#### [Exercise prompt]
From the line below that contains "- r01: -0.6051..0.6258" to the line that contains "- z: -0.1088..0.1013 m", repeat every line exactly, both ends included, and nothing else.

#### [Items listed in a dataset]
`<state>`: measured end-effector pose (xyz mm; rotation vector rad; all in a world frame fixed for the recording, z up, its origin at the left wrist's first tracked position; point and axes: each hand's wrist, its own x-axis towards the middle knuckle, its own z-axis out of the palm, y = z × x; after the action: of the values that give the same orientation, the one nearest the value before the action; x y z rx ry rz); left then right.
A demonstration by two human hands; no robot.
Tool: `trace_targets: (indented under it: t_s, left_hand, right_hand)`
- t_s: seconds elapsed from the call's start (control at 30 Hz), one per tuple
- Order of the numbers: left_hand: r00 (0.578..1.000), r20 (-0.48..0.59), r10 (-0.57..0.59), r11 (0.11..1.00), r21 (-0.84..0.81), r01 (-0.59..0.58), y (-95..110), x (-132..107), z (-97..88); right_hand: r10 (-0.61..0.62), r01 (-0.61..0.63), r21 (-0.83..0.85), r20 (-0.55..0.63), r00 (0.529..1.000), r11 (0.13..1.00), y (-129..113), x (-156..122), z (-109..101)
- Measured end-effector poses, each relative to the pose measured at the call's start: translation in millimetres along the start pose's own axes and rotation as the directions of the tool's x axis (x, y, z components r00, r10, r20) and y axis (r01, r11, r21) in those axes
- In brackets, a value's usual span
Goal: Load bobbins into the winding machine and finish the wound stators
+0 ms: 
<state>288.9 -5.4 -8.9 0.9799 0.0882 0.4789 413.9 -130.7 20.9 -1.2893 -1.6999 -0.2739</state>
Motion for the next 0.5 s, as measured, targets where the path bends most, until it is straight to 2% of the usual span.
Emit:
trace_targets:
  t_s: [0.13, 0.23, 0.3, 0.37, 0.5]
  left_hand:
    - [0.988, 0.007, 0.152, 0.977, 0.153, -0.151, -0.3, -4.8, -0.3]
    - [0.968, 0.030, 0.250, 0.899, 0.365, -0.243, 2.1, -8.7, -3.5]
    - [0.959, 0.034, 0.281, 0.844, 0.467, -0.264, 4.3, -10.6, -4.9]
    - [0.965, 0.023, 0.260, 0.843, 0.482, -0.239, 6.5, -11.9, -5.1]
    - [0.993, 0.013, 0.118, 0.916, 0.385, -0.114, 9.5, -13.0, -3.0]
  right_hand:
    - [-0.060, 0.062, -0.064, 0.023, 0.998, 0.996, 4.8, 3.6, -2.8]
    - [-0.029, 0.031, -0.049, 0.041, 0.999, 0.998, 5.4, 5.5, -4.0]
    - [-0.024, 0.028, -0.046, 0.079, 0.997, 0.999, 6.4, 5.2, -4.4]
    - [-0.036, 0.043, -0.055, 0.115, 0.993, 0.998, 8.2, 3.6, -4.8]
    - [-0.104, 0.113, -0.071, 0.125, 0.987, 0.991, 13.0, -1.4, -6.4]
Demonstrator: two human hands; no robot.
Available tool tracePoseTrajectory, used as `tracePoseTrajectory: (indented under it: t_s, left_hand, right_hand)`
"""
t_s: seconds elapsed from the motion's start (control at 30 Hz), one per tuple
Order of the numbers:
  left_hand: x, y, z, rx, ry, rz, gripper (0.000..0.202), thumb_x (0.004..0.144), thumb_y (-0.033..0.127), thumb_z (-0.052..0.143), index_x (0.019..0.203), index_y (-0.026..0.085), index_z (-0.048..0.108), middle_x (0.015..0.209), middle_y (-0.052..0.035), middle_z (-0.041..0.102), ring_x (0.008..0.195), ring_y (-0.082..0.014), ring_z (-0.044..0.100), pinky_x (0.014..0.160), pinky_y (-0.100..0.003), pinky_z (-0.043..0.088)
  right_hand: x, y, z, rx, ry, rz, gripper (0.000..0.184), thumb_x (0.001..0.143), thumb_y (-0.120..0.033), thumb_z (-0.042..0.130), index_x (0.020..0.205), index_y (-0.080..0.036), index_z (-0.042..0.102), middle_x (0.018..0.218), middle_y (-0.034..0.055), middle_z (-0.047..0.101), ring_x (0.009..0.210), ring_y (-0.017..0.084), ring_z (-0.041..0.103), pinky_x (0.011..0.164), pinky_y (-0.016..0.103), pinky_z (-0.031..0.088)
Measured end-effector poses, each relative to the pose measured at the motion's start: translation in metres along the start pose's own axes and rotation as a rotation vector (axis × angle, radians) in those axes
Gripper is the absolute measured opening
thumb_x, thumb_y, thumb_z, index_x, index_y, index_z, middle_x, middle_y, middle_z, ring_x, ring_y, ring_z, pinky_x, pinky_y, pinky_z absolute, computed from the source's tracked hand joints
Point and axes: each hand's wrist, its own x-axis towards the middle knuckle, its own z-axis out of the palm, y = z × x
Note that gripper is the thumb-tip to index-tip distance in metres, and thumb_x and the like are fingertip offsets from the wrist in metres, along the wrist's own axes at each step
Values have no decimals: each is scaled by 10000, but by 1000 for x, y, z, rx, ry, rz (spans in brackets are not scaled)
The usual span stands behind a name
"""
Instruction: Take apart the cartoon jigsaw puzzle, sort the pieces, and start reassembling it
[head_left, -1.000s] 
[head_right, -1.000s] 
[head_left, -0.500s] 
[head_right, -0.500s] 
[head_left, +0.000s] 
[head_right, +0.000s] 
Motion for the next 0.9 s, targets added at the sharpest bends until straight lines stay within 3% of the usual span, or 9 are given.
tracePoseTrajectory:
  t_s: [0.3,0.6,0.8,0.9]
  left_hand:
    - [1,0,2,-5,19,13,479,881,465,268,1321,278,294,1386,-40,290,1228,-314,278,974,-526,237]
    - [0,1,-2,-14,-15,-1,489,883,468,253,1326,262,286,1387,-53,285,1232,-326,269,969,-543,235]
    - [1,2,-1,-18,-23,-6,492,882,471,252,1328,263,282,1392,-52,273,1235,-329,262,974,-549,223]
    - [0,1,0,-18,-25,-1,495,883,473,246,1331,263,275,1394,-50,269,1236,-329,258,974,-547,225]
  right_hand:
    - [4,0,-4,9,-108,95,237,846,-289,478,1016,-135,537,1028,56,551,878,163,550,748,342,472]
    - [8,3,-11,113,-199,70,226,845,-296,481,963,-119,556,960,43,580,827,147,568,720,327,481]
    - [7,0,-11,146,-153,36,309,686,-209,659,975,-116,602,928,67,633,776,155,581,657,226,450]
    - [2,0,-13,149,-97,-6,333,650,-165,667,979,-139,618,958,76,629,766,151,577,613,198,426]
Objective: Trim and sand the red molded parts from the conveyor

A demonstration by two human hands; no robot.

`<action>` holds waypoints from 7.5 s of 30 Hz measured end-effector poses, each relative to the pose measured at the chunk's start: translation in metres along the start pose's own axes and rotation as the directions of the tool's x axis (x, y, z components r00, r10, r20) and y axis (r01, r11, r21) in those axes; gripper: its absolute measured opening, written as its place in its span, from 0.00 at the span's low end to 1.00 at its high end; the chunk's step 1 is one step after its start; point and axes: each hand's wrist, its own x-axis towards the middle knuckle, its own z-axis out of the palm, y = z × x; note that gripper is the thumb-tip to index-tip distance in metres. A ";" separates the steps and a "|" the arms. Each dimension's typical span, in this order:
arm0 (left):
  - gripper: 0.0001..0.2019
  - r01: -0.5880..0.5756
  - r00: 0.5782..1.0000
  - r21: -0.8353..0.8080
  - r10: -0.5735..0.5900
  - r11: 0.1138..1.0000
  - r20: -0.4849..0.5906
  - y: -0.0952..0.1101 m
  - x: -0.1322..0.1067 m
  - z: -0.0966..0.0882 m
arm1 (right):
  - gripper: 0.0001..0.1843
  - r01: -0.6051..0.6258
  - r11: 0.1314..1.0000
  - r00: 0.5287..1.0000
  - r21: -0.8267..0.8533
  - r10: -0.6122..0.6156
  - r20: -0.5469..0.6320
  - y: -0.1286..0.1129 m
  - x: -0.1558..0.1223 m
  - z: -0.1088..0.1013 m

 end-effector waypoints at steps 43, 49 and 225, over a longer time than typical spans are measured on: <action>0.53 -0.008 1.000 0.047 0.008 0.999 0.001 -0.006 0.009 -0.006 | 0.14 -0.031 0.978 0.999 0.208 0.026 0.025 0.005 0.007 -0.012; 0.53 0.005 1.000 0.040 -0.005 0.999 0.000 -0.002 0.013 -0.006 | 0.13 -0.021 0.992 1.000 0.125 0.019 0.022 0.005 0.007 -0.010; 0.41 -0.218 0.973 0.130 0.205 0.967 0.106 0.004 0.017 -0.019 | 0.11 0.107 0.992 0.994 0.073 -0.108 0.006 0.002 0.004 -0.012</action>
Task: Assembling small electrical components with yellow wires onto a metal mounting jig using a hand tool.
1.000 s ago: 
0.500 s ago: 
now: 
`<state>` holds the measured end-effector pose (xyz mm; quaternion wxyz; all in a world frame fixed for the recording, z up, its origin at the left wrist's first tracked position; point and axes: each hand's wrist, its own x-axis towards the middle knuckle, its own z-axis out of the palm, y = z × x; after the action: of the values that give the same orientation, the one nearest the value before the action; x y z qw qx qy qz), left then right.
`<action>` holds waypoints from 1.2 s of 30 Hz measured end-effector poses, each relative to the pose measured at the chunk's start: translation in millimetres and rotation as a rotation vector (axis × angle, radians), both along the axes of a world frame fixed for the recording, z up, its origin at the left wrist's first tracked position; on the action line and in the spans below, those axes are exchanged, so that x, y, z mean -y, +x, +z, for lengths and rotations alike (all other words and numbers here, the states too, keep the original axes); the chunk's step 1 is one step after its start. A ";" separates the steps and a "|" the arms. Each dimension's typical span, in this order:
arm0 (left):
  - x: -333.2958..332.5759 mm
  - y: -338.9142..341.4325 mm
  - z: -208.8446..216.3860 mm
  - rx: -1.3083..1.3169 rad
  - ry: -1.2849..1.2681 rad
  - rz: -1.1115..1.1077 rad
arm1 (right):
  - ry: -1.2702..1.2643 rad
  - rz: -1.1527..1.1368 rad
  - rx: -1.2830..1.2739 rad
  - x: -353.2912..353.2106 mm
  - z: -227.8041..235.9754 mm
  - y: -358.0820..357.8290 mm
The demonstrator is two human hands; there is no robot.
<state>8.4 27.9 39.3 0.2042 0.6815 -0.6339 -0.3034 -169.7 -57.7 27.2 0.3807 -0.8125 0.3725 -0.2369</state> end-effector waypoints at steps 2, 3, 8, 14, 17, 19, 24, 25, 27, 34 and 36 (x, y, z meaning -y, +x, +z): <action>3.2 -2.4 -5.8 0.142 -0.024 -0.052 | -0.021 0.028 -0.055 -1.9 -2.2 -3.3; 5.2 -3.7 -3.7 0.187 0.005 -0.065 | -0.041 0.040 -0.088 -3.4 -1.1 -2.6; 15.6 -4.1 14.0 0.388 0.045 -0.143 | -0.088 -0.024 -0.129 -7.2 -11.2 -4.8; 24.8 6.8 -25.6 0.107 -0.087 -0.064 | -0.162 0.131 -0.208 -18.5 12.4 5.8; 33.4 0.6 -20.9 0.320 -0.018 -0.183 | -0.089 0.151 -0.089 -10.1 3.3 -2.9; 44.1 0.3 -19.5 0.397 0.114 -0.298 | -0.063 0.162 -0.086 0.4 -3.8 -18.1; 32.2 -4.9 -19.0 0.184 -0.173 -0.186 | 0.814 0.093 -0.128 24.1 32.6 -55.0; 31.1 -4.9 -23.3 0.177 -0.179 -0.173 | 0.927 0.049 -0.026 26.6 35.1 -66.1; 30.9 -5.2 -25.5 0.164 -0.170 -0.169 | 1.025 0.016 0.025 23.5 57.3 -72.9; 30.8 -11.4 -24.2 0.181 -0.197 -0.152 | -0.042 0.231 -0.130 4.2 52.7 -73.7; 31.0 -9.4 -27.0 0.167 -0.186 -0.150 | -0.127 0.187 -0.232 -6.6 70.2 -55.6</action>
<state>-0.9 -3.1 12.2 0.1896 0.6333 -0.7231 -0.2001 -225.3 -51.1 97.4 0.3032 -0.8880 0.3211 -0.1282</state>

#### [Solution for this task]
  - r01: -0.6051..0.6258
  - r11: 0.1314..1.0000
  - r00: 0.5287..1.0000
  - r21: -0.8267..0.8533
  - r10: -0.6122..0.6156
  - r20: -0.5469..0.6320
  - y: -0.1286..0.1129 m
  - x: -0.1558..0.1223 m
  - z: -0.1088..0.1013 m

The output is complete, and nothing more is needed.